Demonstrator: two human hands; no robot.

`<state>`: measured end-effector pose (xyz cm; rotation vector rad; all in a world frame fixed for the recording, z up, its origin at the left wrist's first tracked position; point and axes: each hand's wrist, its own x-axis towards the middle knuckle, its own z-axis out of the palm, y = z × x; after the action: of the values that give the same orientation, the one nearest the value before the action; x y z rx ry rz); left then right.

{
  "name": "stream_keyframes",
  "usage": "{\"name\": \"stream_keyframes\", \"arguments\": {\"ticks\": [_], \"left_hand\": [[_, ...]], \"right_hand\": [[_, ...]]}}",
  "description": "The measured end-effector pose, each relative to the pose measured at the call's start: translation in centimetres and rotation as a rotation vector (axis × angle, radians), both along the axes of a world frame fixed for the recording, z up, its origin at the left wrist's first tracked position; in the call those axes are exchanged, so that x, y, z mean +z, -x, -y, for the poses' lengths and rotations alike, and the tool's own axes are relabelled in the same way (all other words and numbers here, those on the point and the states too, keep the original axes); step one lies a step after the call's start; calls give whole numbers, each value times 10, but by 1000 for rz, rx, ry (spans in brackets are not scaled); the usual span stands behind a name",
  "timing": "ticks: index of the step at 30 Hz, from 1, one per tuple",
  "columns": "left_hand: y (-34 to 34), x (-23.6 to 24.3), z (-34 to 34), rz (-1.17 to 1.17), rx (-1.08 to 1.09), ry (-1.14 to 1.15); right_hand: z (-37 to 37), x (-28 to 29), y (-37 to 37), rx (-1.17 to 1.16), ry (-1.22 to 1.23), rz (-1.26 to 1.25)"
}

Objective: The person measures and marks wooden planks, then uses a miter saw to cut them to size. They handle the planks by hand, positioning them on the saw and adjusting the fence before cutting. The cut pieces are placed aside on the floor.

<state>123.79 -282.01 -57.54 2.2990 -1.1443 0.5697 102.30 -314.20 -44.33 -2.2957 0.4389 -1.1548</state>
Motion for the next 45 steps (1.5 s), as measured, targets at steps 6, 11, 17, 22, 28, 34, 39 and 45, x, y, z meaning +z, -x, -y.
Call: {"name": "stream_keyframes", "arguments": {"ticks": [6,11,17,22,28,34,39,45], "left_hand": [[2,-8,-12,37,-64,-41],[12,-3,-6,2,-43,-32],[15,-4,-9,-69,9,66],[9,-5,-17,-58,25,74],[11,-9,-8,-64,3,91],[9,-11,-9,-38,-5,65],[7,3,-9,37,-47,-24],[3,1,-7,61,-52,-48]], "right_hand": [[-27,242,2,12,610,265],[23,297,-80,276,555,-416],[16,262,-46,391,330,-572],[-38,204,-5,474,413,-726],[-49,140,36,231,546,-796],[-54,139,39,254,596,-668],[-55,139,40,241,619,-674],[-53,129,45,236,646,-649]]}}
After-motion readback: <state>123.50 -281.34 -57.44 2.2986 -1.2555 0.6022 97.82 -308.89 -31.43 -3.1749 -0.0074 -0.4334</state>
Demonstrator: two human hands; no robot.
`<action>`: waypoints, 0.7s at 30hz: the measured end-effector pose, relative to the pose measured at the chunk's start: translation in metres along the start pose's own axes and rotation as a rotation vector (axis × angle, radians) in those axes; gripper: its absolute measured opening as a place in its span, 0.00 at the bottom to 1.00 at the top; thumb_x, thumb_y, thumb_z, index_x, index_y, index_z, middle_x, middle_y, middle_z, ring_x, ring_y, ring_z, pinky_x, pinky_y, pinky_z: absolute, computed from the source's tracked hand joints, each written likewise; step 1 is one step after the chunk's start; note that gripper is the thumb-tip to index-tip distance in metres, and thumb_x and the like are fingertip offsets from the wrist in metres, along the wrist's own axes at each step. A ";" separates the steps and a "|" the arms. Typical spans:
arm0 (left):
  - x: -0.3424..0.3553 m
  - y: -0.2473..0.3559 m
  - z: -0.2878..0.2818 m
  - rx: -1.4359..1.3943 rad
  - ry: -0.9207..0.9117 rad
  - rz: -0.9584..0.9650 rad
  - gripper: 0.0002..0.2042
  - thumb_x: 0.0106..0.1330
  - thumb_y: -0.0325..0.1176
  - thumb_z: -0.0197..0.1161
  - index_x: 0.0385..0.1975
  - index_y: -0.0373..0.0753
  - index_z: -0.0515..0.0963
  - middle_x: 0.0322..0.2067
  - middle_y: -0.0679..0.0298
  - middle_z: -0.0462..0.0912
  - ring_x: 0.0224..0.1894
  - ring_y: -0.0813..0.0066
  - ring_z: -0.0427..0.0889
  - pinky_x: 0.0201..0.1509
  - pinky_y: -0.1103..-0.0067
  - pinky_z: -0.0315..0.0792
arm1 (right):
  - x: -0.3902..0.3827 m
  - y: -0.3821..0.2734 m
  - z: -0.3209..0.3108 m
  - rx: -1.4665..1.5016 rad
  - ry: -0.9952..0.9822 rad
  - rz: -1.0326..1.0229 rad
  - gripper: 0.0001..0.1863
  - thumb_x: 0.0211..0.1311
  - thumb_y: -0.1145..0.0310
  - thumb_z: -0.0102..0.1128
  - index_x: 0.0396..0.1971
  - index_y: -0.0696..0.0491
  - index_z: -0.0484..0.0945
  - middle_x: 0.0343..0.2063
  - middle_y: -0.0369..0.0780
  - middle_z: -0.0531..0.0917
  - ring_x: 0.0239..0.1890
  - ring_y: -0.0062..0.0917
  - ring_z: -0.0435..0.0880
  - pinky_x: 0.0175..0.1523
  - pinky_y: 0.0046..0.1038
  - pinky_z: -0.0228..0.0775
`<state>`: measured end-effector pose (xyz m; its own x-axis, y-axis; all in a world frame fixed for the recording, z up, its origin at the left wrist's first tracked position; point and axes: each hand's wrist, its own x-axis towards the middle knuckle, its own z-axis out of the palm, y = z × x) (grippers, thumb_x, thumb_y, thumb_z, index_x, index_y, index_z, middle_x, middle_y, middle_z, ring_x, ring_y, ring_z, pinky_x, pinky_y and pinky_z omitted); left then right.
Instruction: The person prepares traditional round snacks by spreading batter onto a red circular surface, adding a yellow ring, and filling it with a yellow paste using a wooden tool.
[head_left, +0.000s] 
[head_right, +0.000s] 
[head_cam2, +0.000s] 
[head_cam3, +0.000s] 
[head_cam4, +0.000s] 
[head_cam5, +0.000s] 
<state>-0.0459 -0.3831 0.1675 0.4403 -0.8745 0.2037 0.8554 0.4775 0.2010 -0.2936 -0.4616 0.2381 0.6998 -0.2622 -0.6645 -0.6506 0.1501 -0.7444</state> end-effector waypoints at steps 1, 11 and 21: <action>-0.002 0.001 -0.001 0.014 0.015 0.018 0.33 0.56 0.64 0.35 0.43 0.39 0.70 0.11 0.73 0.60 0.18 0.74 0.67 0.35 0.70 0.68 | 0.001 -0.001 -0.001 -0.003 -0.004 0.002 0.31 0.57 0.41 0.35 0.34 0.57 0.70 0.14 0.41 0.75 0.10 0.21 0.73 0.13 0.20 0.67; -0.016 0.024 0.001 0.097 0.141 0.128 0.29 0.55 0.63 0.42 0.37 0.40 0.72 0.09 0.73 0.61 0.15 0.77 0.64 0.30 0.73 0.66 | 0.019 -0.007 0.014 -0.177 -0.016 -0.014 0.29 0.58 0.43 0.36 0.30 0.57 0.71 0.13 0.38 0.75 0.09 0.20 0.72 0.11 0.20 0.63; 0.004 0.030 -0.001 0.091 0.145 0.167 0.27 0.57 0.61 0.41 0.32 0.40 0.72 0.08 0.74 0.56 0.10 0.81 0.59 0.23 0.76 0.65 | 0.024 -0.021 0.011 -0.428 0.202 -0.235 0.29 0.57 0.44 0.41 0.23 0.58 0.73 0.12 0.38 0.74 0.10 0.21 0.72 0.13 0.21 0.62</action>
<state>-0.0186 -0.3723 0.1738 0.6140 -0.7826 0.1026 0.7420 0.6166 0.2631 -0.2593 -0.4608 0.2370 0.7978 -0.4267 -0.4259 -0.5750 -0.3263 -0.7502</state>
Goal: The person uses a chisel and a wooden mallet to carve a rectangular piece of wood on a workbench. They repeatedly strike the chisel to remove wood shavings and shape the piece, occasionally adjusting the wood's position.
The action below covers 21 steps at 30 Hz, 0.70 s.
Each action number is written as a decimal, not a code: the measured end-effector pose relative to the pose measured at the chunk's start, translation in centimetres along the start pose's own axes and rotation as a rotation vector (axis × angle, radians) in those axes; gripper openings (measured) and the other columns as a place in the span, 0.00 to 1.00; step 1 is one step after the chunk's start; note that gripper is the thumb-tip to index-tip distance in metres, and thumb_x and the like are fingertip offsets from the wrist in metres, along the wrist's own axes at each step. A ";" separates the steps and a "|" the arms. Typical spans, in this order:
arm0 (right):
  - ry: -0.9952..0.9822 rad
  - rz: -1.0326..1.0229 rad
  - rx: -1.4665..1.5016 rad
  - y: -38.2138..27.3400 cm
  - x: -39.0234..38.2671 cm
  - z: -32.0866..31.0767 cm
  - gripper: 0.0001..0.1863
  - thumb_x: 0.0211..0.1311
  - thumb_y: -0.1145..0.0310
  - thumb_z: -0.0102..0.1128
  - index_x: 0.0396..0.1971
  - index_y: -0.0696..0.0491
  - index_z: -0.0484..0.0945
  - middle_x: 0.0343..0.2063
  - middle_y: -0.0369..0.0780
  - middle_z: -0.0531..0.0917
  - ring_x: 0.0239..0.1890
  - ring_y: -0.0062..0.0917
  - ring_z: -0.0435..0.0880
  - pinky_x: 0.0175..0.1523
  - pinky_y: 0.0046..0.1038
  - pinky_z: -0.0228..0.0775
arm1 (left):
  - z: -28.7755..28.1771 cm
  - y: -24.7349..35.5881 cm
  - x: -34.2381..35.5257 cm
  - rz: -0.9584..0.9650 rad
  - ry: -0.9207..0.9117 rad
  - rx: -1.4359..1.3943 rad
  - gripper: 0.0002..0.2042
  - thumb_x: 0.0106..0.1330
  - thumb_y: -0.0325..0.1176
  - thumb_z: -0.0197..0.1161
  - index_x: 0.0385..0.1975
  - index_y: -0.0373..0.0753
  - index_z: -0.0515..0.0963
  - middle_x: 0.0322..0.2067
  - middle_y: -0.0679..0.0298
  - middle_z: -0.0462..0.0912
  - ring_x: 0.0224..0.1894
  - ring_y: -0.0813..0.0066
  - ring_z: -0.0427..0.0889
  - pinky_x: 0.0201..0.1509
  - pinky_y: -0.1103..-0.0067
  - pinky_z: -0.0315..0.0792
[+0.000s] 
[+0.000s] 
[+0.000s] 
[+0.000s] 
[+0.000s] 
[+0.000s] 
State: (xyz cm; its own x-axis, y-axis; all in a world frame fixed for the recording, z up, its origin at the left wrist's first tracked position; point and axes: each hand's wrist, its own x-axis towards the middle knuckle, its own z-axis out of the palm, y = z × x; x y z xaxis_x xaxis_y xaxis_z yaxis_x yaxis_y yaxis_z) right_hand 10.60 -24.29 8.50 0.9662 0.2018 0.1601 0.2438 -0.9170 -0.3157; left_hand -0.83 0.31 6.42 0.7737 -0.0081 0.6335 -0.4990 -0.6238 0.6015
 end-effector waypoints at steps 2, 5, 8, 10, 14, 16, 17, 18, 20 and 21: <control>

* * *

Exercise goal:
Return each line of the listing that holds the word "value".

Answer space:
`<state>`: measured end-effector pose (xyz cm; rotation vector rad; all in a world frame fixed for the recording, z up, its origin at the left wrist's first tracked position; point and axes: each hand's wrist, its own x-axis towards the middle knuckle, its own z-axis out of the palm, y = z × x; after the action: of the values that give the same orientation, the one nearest the value before the action; x y z rx ry rz); left then right.
  "description": "The measured end-effector pose, each relative to the pose measured at the call's start: translation in centimetres and rotation as a rotation vector (axis × angle, radians), both along the axes of a world frame fixed for the recording, z up, its origin at the left wrist's first tracked position; in the call those axes are exchanged, so that x, y, z mean +z, -x, -y, for the poses' lengths and rotations alike, and the tool's own axes are relabelled in the same way (all other words and numbers here, those on the point and the states too, keep the original axes); step one lies a step after the call's start; calls give whole numbers, each value times 10, but by 1000 for rz, rx, ry (spans in brackets are not scaled); the usual span stands behind a name",

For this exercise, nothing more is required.